我々は、これまでマウスBCR複合体を形成するMB-1(Ig-α)およびMB-1と会合する分子の解析を行い、未熟B細胞と成熟B細胞のシグナル伝達の違いを明かにする手掛かりのある分子pl60を見い出している。pl60の分子は種々のセリン/スレオニンキナーゼやチロシンキナーゼと結合しており、成熟B細胞株BAL17においてはBCR刺激後30秒でpl60の複合体中の分子のリン酸化が上昇するが、一方未熟B細胞株WEHI-23lでは逆に刺激後30秒で複合体中のリン酸化が消失することから、このリン酸化の変化はチロシンホスファターゼと特異的キナーゼ分子の相互作用によりB細胞レセプターの伝達するシグナルをコントロールしていることが示された。本年度の研究はSIGlが認識する分子をコードする遺伝子の単離及び構造解析であった。まず、.これまでに、N末端の20個のアミノ酸シークエンスを決定しているので、それに基づきdegenerate primerを作製し、PCRによってDNA断片を回収することを試みた。予想されるサイズのバンドが検出でき、そのDNAシークエンスを行った。この遺伝子の産物がSIGlの認識する分子であるかについてはまだ確定していない。次に、抗体スクリーニングによる遺伝子単離を行った。λgt11-spleen cDNA library及びλgt11-liver cDNA libraryの100万クローンをβ-galactosidaseとの融合タンパクとして発現させ、SIGlによってイムノスクリーニングを行った。得られたcDNAクローンの解析を行っているが、該当のクローンであるかどうかは断定できていない。更に、pEF-BOSを用いた発現クローニングと免疫染色を組み合わせた方法による遺伝子単離を試みている。

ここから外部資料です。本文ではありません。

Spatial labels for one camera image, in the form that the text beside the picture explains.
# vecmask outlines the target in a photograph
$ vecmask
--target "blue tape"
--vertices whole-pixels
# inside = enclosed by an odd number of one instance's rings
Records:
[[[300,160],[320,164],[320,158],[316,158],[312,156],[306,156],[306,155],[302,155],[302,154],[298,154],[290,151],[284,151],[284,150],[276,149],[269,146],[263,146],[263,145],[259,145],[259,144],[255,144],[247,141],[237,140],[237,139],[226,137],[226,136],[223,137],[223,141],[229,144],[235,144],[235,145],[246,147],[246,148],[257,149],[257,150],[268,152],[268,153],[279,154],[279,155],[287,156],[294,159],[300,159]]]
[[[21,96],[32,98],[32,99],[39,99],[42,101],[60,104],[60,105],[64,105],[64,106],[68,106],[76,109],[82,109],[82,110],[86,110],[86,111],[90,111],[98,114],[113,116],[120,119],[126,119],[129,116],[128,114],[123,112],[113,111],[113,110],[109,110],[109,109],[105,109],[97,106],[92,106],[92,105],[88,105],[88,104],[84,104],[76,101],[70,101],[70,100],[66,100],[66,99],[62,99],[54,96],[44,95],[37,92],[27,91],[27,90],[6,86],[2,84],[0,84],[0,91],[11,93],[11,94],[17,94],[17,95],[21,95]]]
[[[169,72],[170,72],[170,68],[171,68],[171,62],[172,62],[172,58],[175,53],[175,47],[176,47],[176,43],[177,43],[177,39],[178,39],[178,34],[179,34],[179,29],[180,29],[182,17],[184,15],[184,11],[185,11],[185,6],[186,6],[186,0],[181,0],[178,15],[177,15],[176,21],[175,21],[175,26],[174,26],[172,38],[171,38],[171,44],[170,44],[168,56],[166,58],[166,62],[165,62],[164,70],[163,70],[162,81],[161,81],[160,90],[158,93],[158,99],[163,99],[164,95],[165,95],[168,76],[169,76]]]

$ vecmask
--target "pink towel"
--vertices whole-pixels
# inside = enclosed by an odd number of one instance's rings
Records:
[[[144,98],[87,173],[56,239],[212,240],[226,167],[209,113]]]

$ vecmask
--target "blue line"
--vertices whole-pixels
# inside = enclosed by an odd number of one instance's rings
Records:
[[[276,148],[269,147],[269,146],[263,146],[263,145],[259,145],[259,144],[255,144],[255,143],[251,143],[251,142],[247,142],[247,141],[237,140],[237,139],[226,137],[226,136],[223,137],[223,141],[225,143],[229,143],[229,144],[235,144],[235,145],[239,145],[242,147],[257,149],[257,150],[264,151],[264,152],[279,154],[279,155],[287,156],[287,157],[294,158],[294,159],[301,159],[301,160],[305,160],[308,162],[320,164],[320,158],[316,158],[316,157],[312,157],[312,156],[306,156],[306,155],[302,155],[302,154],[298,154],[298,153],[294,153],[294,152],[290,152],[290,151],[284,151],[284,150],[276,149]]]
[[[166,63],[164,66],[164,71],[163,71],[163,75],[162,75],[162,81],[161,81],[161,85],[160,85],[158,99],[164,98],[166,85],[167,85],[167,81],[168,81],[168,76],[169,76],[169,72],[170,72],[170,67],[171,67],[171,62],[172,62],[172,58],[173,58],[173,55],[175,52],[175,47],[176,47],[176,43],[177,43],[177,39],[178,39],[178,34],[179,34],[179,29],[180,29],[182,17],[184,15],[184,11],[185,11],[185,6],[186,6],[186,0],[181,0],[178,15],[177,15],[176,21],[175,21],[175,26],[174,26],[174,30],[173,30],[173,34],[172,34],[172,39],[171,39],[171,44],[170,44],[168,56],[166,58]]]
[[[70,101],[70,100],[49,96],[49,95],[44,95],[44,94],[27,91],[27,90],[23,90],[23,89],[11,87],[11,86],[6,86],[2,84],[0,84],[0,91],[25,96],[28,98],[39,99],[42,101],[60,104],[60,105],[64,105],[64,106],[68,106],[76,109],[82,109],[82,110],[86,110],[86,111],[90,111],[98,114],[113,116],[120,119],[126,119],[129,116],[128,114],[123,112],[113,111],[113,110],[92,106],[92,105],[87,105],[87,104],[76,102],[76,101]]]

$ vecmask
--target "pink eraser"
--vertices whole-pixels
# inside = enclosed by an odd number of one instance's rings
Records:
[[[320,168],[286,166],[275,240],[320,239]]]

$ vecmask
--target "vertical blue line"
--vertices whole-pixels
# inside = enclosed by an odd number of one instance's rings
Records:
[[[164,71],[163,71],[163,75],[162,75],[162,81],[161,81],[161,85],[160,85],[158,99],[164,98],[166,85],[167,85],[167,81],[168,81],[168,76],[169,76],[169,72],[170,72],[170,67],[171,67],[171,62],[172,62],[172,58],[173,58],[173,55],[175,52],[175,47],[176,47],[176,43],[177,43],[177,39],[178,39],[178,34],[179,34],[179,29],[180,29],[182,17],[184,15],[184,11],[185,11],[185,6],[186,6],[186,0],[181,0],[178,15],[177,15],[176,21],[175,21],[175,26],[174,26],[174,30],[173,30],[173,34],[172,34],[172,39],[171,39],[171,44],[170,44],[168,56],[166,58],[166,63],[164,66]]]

I 々は, これまでマウス BCR complex を form する MB - 1 (Ig - alpha) および MB - 1 meet とする molecular のをい, unripe B cells と mature B cells のシグナル伝 da の violations いを Ming かにする hands hang かりのある molecular pl60 を see い out している. Pl60 の molecular は kind 々のセリン / スレオニンキナーゼやチロシンキナーゼと combining しており, mature B cell lines BAL17 においては BCR stimulus after 30 seconds で pl60 のの molecule in the complex のリン acidification が rise するが, one party unripe B cell lines WEHI - 23 l ではで compound inverse に stimulation after 30 seconds Body のリン acidification が disappear することから, このリン acidification の variations change はチロシンホスファターゼと specific キナーゼ molecular の interaction により B cells レセプターの伝 da するシグナルをコントロールしていることが shown された. This year's <s:1> research focuses on <s:1> SIGlが to understand the する molecule をコドするドする derivative 伝単 separation and び structural analysis であった. まず,. これまでに, N terminal の 20 のアミノ acid シークエンスを decided しているので, それに base づき degenerate primer を as し, PCR によって DNA fragment を back 収することを try みた. To want to されるサイズのバンドが検 out でき, その DNA シークエンスを line った. Product この posthumous son 伝のが SIGl の know する molecular であるかについてはまだ determine していない. に, antibody スクリーニングによる heritage 伝 son 単 line from をった. Lambda gt11 - striking cDNA library and び lambda gt11 - liver cDNA library の 1 million クローンを beta - galactosidase との fusion タンパクとして発 now させ, SIGl によってイムノスクリーニングを line った. Have られた cDNA クローンの parsing line をっているが, should のクローンであるかどうかは concluded that できていない. More に, pEF - BOS を with いた発 now クローニングと immune dyeing を group み close わせた method による heritage 伝 son 単 from を try みている.